Furthermore, the safety manager of the contractor or subcontractor must continuously monitor the work site for potential hazards and ensure that all essential precautions are taken. When an incident or accident occurs, the safety manager is responsible for investigating the occurrence and taking appropriate action to prevent future mishaps.

Construction sites are constantly changing, and with various new health and safety hazards popping up daily, it can be difficult to keep subcontractors notified of the new risks. Software can be part of the solution.

Is construction safety software the solution?

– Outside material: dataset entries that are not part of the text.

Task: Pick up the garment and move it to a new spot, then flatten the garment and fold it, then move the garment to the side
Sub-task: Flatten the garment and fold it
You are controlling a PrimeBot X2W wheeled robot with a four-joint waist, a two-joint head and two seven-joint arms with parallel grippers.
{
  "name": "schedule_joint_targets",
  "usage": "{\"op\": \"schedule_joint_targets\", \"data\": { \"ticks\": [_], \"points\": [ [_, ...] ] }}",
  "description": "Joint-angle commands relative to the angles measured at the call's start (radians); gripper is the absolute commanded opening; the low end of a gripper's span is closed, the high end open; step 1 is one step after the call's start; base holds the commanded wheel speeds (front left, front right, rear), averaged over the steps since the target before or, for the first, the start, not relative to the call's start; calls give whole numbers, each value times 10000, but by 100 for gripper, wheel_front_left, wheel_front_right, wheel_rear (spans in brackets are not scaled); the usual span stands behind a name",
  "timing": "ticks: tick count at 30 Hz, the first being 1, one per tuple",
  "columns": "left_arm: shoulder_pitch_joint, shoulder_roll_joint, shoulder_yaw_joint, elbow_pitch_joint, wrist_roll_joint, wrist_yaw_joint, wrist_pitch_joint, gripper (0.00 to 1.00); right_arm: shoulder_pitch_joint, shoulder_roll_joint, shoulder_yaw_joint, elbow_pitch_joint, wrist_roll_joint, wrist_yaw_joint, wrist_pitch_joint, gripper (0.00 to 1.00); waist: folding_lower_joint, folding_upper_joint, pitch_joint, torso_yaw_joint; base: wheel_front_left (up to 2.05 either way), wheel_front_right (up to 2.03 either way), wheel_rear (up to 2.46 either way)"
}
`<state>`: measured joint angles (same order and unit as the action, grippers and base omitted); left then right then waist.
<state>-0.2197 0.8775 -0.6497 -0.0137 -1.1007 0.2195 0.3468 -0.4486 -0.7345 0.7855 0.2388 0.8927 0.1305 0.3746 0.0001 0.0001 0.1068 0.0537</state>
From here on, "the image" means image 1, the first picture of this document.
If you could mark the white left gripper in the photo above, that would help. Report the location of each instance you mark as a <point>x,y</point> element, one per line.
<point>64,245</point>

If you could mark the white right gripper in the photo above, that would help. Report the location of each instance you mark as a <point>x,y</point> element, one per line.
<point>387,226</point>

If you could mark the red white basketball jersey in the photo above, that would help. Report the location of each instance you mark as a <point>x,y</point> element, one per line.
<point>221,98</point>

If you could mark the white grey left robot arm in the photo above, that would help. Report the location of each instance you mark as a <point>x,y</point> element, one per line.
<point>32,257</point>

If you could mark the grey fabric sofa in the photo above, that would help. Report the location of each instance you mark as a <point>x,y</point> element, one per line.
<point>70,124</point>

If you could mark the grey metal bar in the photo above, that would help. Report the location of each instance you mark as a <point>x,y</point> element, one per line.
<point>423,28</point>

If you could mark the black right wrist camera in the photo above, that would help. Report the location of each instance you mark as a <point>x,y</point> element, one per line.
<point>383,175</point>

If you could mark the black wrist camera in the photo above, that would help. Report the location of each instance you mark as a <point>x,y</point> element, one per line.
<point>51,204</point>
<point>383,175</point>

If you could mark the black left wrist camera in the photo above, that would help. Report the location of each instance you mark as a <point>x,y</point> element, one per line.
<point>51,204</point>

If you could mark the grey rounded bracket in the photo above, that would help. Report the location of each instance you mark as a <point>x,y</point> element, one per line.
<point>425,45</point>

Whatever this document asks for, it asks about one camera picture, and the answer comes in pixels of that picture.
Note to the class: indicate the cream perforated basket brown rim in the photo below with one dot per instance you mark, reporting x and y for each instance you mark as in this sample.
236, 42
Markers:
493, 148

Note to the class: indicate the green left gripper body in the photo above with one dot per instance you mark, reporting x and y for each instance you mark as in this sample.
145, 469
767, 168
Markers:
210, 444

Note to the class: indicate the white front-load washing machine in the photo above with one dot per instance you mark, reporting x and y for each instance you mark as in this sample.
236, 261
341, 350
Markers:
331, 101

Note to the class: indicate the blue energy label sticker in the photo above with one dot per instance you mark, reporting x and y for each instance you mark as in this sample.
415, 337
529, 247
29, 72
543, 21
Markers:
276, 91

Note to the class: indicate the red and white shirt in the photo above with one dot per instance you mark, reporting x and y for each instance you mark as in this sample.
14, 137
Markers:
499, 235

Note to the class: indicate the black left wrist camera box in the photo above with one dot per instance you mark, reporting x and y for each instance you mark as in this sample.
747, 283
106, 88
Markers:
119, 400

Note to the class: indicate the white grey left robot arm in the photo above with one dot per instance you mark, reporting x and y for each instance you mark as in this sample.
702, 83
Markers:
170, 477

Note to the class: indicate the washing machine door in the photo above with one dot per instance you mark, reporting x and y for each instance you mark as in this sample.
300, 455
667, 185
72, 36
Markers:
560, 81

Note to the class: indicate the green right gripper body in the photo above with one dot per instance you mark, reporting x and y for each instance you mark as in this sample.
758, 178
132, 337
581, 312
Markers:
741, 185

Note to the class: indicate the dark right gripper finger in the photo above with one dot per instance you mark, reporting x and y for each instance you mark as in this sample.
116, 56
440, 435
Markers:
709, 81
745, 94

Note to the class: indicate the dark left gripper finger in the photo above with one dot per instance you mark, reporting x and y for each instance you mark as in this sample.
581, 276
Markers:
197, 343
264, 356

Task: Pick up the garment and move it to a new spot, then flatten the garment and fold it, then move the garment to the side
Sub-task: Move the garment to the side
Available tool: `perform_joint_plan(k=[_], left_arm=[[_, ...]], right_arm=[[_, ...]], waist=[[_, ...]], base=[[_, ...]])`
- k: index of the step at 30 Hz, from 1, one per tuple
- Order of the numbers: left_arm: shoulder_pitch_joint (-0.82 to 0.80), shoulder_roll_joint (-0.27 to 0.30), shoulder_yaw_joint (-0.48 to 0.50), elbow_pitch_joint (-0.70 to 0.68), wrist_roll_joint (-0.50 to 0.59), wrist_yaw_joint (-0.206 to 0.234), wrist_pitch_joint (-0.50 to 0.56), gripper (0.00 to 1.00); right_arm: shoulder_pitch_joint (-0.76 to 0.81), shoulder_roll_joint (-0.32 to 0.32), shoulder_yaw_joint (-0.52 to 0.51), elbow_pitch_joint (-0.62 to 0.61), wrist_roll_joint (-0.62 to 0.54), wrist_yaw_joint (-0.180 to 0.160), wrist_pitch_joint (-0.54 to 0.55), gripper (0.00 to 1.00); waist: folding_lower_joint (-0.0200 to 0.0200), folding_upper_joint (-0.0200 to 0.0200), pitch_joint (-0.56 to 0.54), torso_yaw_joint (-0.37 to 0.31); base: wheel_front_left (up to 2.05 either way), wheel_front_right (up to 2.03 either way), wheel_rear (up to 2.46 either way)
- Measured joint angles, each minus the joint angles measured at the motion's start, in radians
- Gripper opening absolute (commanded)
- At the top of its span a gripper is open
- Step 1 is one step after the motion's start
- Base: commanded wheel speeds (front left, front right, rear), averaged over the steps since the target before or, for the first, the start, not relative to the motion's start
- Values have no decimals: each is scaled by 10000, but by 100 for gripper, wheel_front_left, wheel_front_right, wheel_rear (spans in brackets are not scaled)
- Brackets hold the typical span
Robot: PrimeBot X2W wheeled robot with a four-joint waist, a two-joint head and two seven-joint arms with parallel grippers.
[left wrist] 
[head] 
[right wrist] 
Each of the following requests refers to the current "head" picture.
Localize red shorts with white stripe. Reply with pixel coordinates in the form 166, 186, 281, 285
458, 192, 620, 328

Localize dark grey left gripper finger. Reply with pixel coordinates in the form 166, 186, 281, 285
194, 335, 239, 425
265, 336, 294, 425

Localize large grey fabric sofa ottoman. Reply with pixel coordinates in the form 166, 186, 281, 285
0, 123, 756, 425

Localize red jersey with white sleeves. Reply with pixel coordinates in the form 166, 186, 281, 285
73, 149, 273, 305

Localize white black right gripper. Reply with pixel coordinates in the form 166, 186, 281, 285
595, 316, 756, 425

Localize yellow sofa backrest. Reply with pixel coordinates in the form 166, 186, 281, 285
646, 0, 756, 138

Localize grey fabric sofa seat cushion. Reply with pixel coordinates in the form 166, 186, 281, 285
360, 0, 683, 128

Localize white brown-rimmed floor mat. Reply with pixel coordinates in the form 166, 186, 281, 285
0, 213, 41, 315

Until now, it has been tough to keep on top of health and safety management in the construction industry. However, the last decade has seen many different types of construction site safety software hit the market that have been produced to make the lives of site managers and contractors easier and safer.

How do I find the right safety management software for my business?

As Ryan Jones highlighted, many solutions are available today to resolve the headache of managing health and safety on site. It is worth noting that many of these systems are geared toward major players in the UK housing construction industry, such as Barratt Homes and Taylor Wimpey, so smaller subcontracting companies can be left in the dark.

Stephen Clark, from Site Manager Pro, says, "Because most software businesses aren't trade contractors, they don't create software in a way that makes sense for contractors and subcontractors. Working on-site has shown us how special it is.

"You've got a mix of subcontractors, site managers, commercial directors, and the final client - the home builder - all with their own goals, resulting in a slew of challenges ranging from constantly changing timetables to quality management and health and safety, to name a few."

Clark continues, "When you consider that the public also inhabits those sites during phased development, the health and safety management becomes even more gruelling. My advice would be to do your due diligence into what your competitors are already using and look for smaller apps that are tailored more towards your company's needs."

Safety software can be a valuable tool in managing risks and hazards on site, but it is crucial to find the right system to suit the requirements and specifics of your company.